What the task requires: From the first line to the last, write out the records below exactly as they appear.

※ ※ ※

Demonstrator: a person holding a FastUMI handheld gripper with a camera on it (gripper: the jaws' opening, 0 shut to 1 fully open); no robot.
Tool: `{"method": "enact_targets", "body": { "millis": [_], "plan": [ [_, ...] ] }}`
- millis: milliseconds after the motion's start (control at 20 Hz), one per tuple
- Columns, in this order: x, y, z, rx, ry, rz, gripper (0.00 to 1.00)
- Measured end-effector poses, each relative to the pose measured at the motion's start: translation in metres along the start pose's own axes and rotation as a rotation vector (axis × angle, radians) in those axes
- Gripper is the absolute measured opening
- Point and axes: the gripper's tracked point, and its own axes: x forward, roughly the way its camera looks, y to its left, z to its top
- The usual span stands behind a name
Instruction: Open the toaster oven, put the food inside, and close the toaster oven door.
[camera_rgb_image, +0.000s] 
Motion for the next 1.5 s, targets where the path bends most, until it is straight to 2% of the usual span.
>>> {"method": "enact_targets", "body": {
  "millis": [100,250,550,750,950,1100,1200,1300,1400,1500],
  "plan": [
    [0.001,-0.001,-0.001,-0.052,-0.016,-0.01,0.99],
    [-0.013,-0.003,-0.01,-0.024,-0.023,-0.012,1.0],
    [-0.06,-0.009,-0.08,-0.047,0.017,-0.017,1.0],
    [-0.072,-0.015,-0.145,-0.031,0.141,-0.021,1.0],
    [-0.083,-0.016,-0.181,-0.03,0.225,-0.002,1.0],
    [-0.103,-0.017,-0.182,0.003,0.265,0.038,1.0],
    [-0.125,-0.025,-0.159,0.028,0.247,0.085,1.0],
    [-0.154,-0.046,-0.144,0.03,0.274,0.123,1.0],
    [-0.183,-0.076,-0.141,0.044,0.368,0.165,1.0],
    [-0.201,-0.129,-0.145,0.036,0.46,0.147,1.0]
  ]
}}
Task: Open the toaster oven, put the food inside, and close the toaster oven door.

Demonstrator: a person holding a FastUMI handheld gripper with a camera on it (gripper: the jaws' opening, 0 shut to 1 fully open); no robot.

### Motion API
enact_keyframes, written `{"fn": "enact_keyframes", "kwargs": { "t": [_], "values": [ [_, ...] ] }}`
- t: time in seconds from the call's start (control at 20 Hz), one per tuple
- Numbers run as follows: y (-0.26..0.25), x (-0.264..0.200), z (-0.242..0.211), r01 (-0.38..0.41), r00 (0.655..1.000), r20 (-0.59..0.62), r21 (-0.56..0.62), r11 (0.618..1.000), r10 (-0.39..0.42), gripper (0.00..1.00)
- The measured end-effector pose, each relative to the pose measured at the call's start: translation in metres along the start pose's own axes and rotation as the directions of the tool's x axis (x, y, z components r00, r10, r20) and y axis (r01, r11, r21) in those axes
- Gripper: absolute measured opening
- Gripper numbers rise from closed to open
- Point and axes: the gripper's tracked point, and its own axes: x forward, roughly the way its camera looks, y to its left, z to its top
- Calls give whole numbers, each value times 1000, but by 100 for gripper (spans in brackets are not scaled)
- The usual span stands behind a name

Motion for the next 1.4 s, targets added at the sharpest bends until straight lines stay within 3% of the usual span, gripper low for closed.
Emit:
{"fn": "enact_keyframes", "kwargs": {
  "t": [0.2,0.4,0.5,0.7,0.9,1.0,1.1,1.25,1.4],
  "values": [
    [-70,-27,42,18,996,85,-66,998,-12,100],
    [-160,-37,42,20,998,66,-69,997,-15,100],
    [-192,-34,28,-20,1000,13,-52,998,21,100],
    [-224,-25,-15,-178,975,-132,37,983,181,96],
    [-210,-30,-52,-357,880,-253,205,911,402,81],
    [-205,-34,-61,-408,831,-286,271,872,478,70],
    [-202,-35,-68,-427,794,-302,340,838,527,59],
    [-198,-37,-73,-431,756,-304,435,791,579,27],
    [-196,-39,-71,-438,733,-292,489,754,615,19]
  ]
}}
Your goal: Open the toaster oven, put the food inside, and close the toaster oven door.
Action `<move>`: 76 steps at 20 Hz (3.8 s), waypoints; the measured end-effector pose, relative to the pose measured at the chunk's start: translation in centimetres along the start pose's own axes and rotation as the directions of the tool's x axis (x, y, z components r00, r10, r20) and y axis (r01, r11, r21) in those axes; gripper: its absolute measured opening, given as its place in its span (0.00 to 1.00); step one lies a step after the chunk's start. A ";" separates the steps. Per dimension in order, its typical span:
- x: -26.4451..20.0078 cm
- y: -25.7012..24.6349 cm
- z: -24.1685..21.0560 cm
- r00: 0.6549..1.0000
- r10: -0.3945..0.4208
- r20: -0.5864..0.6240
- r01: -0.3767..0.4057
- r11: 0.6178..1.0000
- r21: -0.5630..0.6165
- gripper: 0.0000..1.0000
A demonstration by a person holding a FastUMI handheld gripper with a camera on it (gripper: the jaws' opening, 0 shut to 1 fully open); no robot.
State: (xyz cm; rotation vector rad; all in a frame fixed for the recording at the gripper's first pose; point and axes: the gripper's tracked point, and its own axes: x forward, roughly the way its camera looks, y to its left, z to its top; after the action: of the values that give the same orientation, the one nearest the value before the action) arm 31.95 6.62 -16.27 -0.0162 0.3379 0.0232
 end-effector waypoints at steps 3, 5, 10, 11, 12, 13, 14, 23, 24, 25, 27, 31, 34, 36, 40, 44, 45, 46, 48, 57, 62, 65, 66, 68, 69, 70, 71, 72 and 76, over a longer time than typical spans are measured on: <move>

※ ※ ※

Result:
Demonstrator: a person holding a FastUMI handheld gripper with a camera on it (gripper: the jaws' opening, 0 shut to 1 fully open); no robot.
Tool: `{"method": "enact_targets", "body": { "millis": [_], "plan": [ [_, ...] ] }}`
- millis: milliseconds after the motion's start (control at 20 Hz), one per tuple
- Columns, in this order: x, y, z, rx, ry, rz, gripper (0.00 to 1.00)
- Measured end-effector poses, each relative to the pose measured at the motion's start: translation in metres along the start pose's own axes and rotation as a rotation vector (axis × angle, radians) in those axes
- Gripper is the absolute measured opening
- Point and axes: the gripper's tracked point, and its own axes: x forward, roughly the way its camera looks, y to its left, z to its top
- The usual span stands behind a name
Instruction: Open the toaster oven, put the food inside, and close the toaster oven door.
[camera_rgb_image, +0.000s] 
Motion for the next 1.5 s, targets where the path bends most, until it is straight to 2% of the usual span.
>>> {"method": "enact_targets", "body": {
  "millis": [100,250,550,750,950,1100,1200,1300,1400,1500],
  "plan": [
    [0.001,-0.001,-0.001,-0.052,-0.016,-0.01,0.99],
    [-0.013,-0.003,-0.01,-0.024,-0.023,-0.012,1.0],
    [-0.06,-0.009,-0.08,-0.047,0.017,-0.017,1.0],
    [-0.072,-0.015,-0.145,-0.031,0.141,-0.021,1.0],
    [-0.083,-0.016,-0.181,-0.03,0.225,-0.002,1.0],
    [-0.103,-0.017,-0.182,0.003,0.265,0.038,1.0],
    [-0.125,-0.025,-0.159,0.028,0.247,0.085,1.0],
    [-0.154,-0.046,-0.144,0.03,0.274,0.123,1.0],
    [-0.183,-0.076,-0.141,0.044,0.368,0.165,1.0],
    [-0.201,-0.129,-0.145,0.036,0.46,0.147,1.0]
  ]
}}
Task: Open the toaster oven, put the food inside, and close the toaster oven door.

Demonstrator: a person holding a FastUMI handheld gripper with a camera on it (gripper: the jaws' opening, 0 shut to 1 fully open); no robot.

### Motion API
enact_keyframes, written `{"fn": "enact_keyframes", "kwargs": { "t": [_], "values": [ [_, ...] ] }}`
- t: time in seconds from the call's start (control at 20 Hz), one per tuple
- Numbers run as follows: y (-0.26..0.25), x (-0.264..0.200), z (-0.242..0.211), r01 (-0.38..0.41), r00 (0.655..1.000), r20 (-0.59..0.62), r21 (-0.56..0.62), r11 (0.618..1.000), r10 (-0.39..0.42), gripper (0.00..1.00)
- The measured end-effector pose, each relative to the pose measured at the call's start: translation in metres along the start pose's own axes and rotation as the directions of the tool's x axis (x, y, z components r00, r10, r20) and y axis (r01, r11, r21) in those axes
- Gripper: absolute measured opening
- Gripper numbers rise from closed to open
- Point and axes: the gripper's tracked point, and its own axes: x forward, roughly the way its camera looks, y to its left, z to its top
- Calls give whole numbers, each value times 1000, but by 100 for gripper (spans in brackets are not scaled)
- The usual span stands behind a name

Motion for the next 1.4 s, targets added at the sharpest bends until straight lines stay within 3% of the usual span, gripper low for closed.
Emit:
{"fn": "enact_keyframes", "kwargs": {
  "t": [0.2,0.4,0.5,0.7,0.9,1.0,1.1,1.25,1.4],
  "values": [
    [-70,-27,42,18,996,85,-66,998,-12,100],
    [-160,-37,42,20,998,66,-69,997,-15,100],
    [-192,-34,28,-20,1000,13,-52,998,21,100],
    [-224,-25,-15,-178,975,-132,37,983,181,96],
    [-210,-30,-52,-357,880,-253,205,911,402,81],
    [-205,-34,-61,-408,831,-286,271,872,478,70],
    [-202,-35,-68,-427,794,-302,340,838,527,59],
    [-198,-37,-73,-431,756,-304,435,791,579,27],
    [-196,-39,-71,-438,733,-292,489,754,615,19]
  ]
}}
Your goal: Open the toaster oven, put the food inside, and close the toaster oven door.
Action `<move>`: 76 steps at 20 Hz (3.8 s), waypoints; the measured end-effector pose, relative to the pose measured at the chunk's start: translation in centimetres along the start pose's own axes and rotation as the directions of the tool's x axis (x, y, z components r00, r10, r20) and y axis (r01, r11, r21) in those axes; gripper: its absolute measured opening, given as its place in its span (0.00 to 1.00); step one lies a step after the chunk's start. A ";" separates the steps. Per dimension in order, its typical span:
- x: -26.4451..20.0078 cm
- y: -25.7012..24.6349 cm
- z: -24.1685..21.0560 cm
- r00: 0.6549..1.0000
- r10: -0.3945..0.4208
- r20: -0.5864..0.6240
- r01: -0.3767..0.4057
- r11: 0.6178..1.0000
- r21: -0.5630..0.6165
- gripper: 0.0000..1.0000
A demonstration by a person holding a FastUMI handheld gripper with a camera on it (gripper: the jaws' opening, 0 shut to 1 fully open); no robot.
State: (xyz cm; rotation vector rad; all in a frame fixed for the recording at the gripper's first pose; point and axes: the gripper's tracked point, and its own axes: x forward, roughly the way its camera looks, y to its left, z to its top; after the action: of the values that give the same orientation, the one nearest the value before the action) arm 31.95 6.62 -16.27 -0.0162 0.3379 0.0232
 end-effector waypoints at steps 3, 5, 10, 11, 12, 13, 14, 23, 24, 25, 27, 31, 34, 36, 40, 44, 45, 46, 48, 57, 62, 65, 66, 68, 69, 70, 71, 72 and 76, over a longer time than typical spans are measured on: <move>

Nothing else remains for the exercise.